O jogo global pela Amazônia já começou – A Amazônia já não é apenas uma floresta. É um dos ativos mais disputados do planeta. E essa disputa já começou. Mas diferente do passado, não se trata de território. Trata-se de influência, tecnologia, dados e, principalmente, dinheiro.
UMA NOVA CORRIDA GLOBAL – O mundo mudou — e a Amazônia mudou junto. Mudanças climáticas, pressão internacional e a transição para uma economia verde colocaram a floresta no centro das decisões globais. Governos, empresas e investidores já entenderam o que está em jogo. A Amazônia deixou de ser apenas uma questão ambiental. Tornou-se estratégica.
O DINHEIRO JÁ ESTÁ EM MOVIMENTO
Enquanto o debate público ainda é lento, o capital já se move com velocidade. Hoje, bilhões circulam em torno de: créditos de carbono – fundos climáticos – inovação ambiental – tecnologias sustentáveis
É uma nova economia — silenciosa, mas poderosa.
O AMAZONAS FORA DO CENTRO DO JOGO
Mesmo sendo peça-chave, o Amazonas ainda participa pouco dessa transformação. A dependência da Zona Franca de Manaus continua sendo dominante. Ela sustenta a economia.

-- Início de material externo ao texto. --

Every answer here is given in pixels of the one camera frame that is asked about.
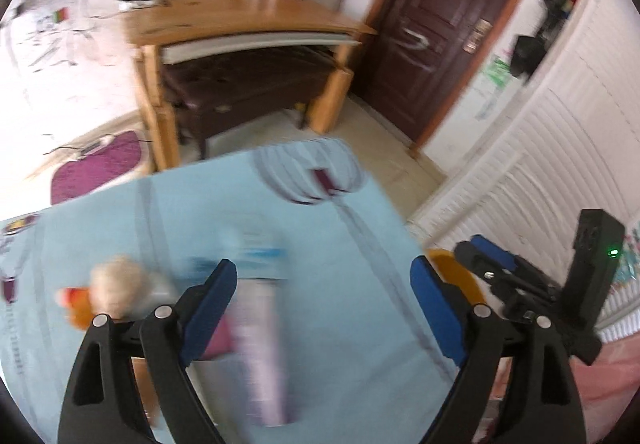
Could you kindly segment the white purple plastic wrapper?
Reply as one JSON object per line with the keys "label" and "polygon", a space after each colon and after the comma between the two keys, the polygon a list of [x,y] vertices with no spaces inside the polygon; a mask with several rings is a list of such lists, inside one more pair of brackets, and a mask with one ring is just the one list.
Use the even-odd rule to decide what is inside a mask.
{"label": "white purple plastic wrapper", "polygon": [[290,420],[284,349],[286,249],[268,234],[235,230],[229,259],[238,281],[228,308],[231,338],[242,367],[247,416],[263,427]]}

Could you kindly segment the white louvered cabinet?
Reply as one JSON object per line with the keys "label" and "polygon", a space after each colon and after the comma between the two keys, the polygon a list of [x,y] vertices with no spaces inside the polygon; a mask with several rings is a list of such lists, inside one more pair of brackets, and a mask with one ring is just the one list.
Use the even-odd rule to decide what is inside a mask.
{"label": "white louvered cabinet", "polygon": [[598,329],[639,328],[639,13],[632,0],[579,0],[496,131],[409,219],[426,248],[474,234],[557,281],[573,256],[579,212],[601,208],[626,236]]}

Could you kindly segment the orange round container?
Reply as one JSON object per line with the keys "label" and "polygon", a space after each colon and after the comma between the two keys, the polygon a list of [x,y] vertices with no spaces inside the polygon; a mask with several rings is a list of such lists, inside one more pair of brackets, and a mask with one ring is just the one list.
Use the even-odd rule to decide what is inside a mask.
{"label": "orange round container", "polygon": [[55,294],[56,303],[65,310],[70,325],[81,331],[89,328],[94,317],[88,287],[65,287]]}

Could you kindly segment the beige crumpled paper ball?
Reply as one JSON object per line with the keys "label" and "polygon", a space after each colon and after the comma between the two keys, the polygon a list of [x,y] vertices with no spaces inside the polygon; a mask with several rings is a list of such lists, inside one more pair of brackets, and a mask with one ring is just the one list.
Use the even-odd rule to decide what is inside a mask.
{"label": "beige crumpled paper ball", "polygon": [[94,314],[126,319],[141,301],[148,273],[127,256],[116,256],[91,270],[89,301]]}

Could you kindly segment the light blue patterned tablecloth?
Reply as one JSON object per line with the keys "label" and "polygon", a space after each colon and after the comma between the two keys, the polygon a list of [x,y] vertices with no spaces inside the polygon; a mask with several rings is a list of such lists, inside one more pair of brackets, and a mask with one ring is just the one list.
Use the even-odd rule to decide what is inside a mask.
{"label": "light blue patterned tablecloth", "polygon": [[241,443],[416,443],[457,374],[411,290],[420,247],[336,139],[263,146],[47,208],[1,215],[1,368],[44,442],[58,436],[82,334],[55,293],[117,256],[176,289],[221,260],[276,300],[290,422],[259,423],[236,355],[198,371]]}

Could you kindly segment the pink round pad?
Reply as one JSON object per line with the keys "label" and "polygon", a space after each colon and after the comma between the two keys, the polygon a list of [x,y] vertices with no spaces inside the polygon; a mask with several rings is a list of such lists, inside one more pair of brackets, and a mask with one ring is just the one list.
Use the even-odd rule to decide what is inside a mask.
{"label": "pink round pad", "polygon": [[233,352],[233,338],[229,316],[224,314],[221,317],[216,329],[213,332],[207,346],[200,357],[200,360],[216,360],[218,357]]}

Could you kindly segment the purple floor mat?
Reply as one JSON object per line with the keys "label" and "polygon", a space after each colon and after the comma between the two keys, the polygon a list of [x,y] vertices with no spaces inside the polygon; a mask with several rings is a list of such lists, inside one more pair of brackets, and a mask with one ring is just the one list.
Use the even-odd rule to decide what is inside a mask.
{"label": "purple floor mat", "polygon": [[137,130],[104,135],[82,147],[53,172],[50,203],[62,204],[105,186],[134,178],[145,169],[148,151]]}

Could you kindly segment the dark brown entry door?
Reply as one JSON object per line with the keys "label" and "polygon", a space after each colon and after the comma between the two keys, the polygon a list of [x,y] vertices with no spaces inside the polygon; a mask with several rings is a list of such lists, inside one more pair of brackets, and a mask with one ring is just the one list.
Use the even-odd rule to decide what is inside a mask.
{"label": "dark brown entry door", "polygon": [[518,0],[376,0],[378,34],[359,67],[361,97],[420,149],[444,120]]}

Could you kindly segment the black hanging bag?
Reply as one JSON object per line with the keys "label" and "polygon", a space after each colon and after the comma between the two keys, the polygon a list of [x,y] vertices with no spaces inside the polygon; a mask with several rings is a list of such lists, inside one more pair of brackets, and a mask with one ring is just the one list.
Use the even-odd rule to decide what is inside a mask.
{"label": "black hanging bag", "polygon": [[512,50],[510,74],[529,79],[558,38],[578,0],[542,0],[544,17],[533,36],[518,35]]}

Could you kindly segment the dark brown tufted bench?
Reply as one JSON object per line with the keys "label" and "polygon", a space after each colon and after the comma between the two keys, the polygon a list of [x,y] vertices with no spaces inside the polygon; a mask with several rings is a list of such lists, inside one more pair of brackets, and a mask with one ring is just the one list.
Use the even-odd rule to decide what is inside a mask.
{"label": "dark brown tufted bench", "polygon": [[318,49],[274,47],[165,64],[160,76],[179,140],[195,141],[205,159],[210,138],[296,104],[303,105],[298,126],[305,126],[310,103],[334,68],[331,56]]}

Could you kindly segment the wooden desk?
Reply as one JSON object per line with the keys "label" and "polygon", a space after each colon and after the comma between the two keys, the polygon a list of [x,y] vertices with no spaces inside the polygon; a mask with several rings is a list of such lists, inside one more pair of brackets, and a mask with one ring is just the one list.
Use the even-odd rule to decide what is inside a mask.
{"label": "wooden desk", "polygon": [[181,165],[175,112],[164,96],[160,67],[203,56],[262,48],[326,46],[334,71],[311,101],[310,128],[331,131],[352,82],[352,51],[374,30],[308,0],[168,0],[122,12],[122,27],[134,48],[132,81],[156,169]]}

Mas não posiciona o Estado no futuro. O risco é claro: ser dono da floresta, mas não do seu valor.
QUEM ESTÁ DECIDINDO?
Essa é a pergunta mais importante — e menos discutida.
Hoje, decisões estratégicas passam por: grandes corporações globais – organismos internacionais – governos estrangeiros
E muitas vezes sem protagonismo direto da região amazônica.
OPORTUNIDADE OU DEPENDÊNCIA?
O Amazonas não está fora do jogo. Mas ainda não está jogando como protagonista.
Existe um caminho possível: fortalecer a bioeconomia – investir em tecnologia local – valorizar conhecimento amazônico – integrar interior e capital
O que está em disputa não é apenas a floresta. É o modelo de desenvolvimento.
O ALERTA
O maior erro não é perder tempo. É permitir que outros decidam o seu futuro.
Se o Amazonas não se posicionar agora: vai reagir em vez de liderar – vai seguir regras em vez de criá-las – vai depender em vez de crescer
CONCLUSÃO
O jogo global pela Amazônia já começou.
E ele não espera por indecisão. A questão agora não é se o Amazonas participa.
É como participa: como líder… ou como espectador.